Помолчав, он добавил:

— Сам Роберт мне мало что рассказывал. Я недавно прочитал книгу какого-то Герберта Мельцера.

— Как к тебе попала эта книга?

— В библиотеке взял. Ее уже всю истрепали. Хоть она там совсем недавно. Многие берут эту книгу. Обещают друг другу прочитать поскорей. Да оно и понятно, почему ее так много читают. Даже те, кто никогда книг в библиотеке не берет. Прослышали, что в ней про тебя написано. А кое-кто еще помнит Роберта. Да она всех за живое берет. Даже равнодушных, кто и странички-то в жизни не дочитал, а эта книга их согрела. Но и взбесились они из-за того, что не все в ней верно. Роберт, как тебе известно, вернулся и жил в Коссине у них на глазах. Мельцер, видно об этом не знал. У него Роберта схватили и расстреляли. Вот дотошные люди и злятся на Мельцера. Злятся-то злятся, а когда читали, их трясло от волнения. В жар и в холод бросало.

Роберт всегда любил работать с молодежью, подумал Рихард, потому что у самого в юности все шло вкривь и вкось. Об этом, конечно, в книге Мельцера не сказано ни слова. Ни слова не сказано и о его трудной, озлобленной, но в конце концов сбывшейся жизни. Да и не могло быть сказано. Откуда было знать об этом Герберту Мельцеру? Ведь о дальнейшем он и понятия не имел.

— А как ты считаешь, почему они злятся? И почему, как ты говоришь, их все-таки трясет от волнения, когда они ее читают?

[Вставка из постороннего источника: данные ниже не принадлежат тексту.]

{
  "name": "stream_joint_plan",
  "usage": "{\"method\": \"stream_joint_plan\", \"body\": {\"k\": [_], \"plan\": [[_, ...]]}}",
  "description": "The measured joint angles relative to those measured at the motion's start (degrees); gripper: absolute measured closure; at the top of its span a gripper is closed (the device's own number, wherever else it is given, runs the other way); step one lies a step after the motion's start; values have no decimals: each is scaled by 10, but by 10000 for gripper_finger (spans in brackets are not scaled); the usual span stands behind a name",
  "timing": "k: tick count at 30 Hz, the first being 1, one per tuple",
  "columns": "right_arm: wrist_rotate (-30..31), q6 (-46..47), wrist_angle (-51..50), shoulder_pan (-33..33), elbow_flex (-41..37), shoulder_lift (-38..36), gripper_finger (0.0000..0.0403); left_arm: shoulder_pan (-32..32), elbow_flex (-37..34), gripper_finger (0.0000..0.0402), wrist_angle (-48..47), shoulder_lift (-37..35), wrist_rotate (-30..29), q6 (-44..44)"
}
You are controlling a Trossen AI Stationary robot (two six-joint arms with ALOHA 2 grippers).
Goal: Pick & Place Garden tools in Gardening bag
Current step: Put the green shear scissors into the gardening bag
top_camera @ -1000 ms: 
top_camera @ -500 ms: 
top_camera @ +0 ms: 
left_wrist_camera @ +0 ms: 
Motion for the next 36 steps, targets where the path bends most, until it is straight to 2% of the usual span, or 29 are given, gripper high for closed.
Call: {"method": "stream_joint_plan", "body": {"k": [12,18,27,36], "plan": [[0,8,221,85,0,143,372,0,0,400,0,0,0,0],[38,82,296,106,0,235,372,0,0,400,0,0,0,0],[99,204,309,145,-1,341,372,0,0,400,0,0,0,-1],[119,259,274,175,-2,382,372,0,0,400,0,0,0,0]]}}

— Они не привыкли к правдивым книгам. Это холодные, бездушные люди. Я же тебе сразу сказал. Они ни о чем не могут рассказать и не хотят, чтобы могли другие. Им подавай оттиск с их обыденной жизни, с повседневных мелочей. Но так как они каждый день видят тебя, то им становится ясно — многое в этой книге правда. Пусть не все в ней точно. Точно главное. А что ты скажешь о ней?

— Мне она понравилась, — отвечал Рихард. — Роберт Лозе прислал мне ее. Только взгрустнулось оттого, что в ней он гибнет.